Links and News Roundup: 26 November 2013

American chefs like to talk fancy talk about “elevating” or “refining” third-world cuisines, a rhetoric that brings to mind the mission civilisatrice that Europe took on to justify violent takeovers of those same cuisines’ countries of origin. In their publicity materials, Spice Market uses explicitly objectifying language to describe the culture they’re appropriating: “A timeless paean to Southeast Asian sensuality, Spice Market titillates Manhattan’s Meatpacking District with Jean-Georges Vongerichten’s piquant elevations of the region’s street cuisine.” The positioning of Western aesthetics as superior, or higher, than all the rest is, at its bottom line, an expression of the idea that no culture has value unless it has been “improved” by the Western Midas touch. If a dish hasn’t been eaten or reimagined by a white person, does it really exist?”

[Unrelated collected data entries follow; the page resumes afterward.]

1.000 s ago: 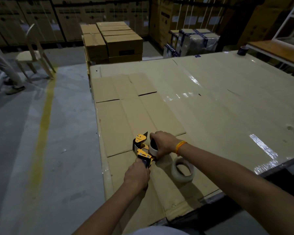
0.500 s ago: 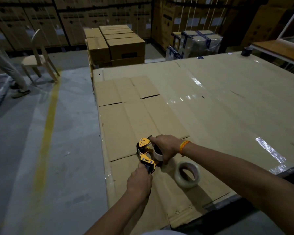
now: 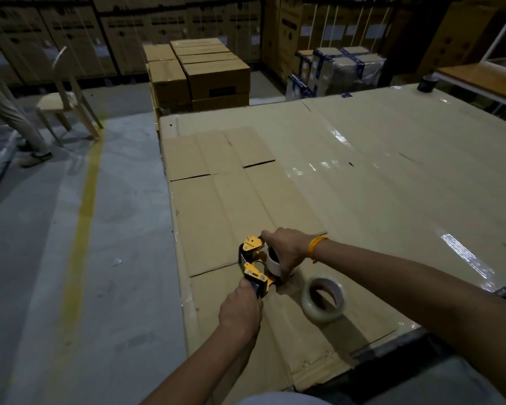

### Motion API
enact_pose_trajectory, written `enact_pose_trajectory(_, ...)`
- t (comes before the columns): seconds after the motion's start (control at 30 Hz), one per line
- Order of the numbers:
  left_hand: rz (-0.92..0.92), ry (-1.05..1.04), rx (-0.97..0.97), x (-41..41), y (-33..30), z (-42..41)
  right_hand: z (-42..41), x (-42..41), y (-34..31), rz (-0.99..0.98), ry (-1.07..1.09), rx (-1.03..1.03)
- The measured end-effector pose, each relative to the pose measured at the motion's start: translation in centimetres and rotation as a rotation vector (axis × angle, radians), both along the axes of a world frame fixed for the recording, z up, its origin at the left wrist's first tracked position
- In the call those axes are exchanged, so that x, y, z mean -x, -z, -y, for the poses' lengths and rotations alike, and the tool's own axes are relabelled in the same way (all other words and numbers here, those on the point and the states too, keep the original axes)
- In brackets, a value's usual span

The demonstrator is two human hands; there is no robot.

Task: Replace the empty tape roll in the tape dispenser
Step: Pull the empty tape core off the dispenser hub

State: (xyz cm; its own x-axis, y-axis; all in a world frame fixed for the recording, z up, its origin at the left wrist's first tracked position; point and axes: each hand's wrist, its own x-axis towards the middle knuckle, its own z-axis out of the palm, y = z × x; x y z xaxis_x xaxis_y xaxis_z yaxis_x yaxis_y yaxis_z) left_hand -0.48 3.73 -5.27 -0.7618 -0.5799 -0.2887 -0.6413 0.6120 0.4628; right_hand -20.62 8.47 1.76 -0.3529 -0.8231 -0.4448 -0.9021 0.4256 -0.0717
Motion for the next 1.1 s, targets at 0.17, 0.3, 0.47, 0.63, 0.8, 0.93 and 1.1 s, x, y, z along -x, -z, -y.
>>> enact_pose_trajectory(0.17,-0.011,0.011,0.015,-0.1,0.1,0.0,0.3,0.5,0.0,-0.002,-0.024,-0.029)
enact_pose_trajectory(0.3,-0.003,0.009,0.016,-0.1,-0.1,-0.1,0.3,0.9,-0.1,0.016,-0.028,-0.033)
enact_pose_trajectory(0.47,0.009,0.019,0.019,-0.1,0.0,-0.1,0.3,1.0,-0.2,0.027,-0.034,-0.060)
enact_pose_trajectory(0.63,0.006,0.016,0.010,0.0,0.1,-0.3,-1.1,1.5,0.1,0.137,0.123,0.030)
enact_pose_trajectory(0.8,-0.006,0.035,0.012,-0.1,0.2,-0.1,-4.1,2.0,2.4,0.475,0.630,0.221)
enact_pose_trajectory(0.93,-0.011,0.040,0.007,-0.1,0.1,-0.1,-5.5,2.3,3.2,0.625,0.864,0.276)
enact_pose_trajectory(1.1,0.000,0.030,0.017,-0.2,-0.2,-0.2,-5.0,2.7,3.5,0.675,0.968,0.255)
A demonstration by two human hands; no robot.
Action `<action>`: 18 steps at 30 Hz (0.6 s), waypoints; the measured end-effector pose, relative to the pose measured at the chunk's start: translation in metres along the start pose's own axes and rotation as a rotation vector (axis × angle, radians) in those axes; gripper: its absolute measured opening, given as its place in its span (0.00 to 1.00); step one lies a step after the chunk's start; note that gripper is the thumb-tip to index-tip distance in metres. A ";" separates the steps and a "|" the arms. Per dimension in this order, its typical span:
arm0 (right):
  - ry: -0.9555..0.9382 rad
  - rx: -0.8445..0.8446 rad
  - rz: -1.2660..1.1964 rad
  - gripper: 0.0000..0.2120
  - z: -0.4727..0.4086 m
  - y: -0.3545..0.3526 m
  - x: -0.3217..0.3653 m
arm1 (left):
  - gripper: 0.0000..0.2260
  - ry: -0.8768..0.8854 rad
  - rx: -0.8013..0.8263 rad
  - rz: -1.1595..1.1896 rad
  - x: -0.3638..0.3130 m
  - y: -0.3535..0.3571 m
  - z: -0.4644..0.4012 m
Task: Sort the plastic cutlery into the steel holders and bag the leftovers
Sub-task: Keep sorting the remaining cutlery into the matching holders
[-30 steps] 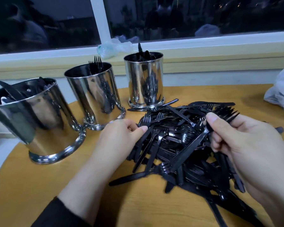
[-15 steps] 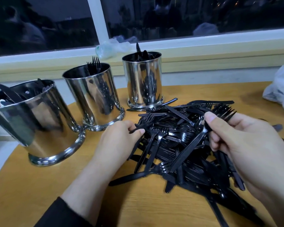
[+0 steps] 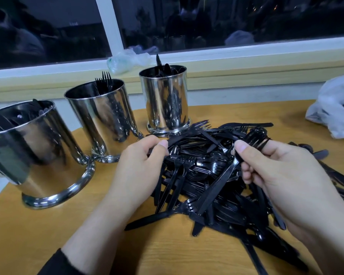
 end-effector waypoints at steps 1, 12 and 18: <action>0.004 0.002 -0.011 0.09 0.000 0.000 -0.001 | 0.16 0.030 0.049 0.088 -0.002 0.007 0.001; 0.026 -0.026 -0.111 0.15 0.004 -0.001 0.001 | 0.14 0.128 0.417 0.435 -0.024 0.052 0.014; 0.025 -0.047 -0.169 0.12 0.000 -0.004 -0.001 | 0.15 0.180 0.566 0.511 -0.030 0.060 0.017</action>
Point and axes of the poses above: each hand's wrist, its own z-axis away from the middle knuckle, its own y-axis out of the palm, x = y × z, the point moved 7 cm from there along -z, towards the middle knuckle, and after that the axes turned 14 degrees about x, right-handed, at the moved point
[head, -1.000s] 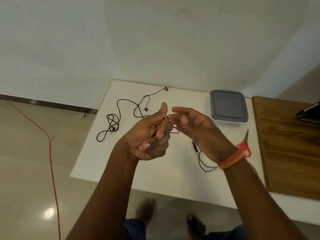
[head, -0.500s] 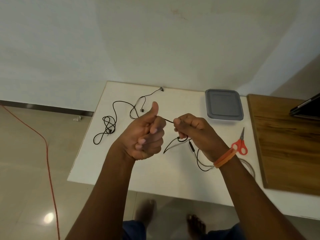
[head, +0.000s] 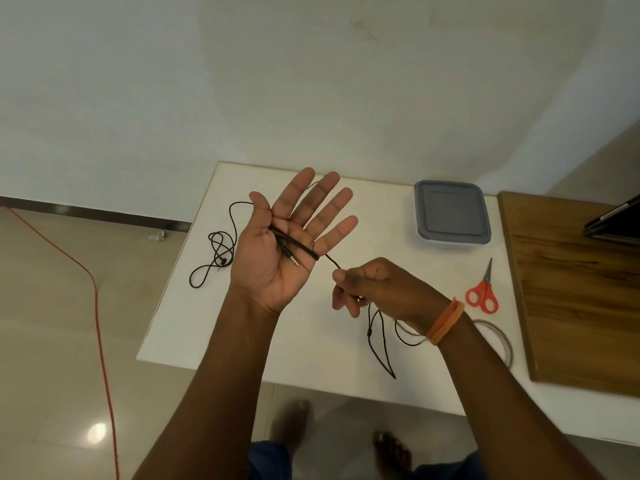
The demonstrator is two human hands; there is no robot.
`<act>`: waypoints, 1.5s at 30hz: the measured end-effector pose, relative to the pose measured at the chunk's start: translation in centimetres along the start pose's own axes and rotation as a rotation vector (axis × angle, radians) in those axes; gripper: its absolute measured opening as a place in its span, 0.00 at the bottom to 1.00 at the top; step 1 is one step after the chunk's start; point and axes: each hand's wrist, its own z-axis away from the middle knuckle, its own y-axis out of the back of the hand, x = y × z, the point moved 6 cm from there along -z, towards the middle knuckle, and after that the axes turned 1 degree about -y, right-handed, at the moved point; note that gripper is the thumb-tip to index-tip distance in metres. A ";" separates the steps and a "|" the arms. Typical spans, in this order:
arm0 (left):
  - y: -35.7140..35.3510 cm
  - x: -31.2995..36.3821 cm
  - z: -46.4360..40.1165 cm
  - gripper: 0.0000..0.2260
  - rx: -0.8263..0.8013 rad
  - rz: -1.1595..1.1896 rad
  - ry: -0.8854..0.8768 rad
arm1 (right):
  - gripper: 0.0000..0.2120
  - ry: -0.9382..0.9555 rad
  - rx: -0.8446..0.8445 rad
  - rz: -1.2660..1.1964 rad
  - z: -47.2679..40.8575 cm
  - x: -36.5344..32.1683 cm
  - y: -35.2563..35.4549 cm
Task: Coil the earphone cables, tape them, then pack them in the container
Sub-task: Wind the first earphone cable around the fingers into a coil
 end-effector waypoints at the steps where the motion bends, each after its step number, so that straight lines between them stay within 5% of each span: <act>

“Right this minute, there is someone going through chemotherapy shopping at your grocery store, buying popsicles and ice cream to help their sore mouth, and worrying what the cashier is going to think.

There is someone on hemodialysis buying white bread instead of whole wheat, trying to keep their phosphorus levels reasonable between appointments and hoping for the best.

There is a person attending intensive outpatient treatment for their eating disorder who has been challenged by their therapist to buy a Frappuccino.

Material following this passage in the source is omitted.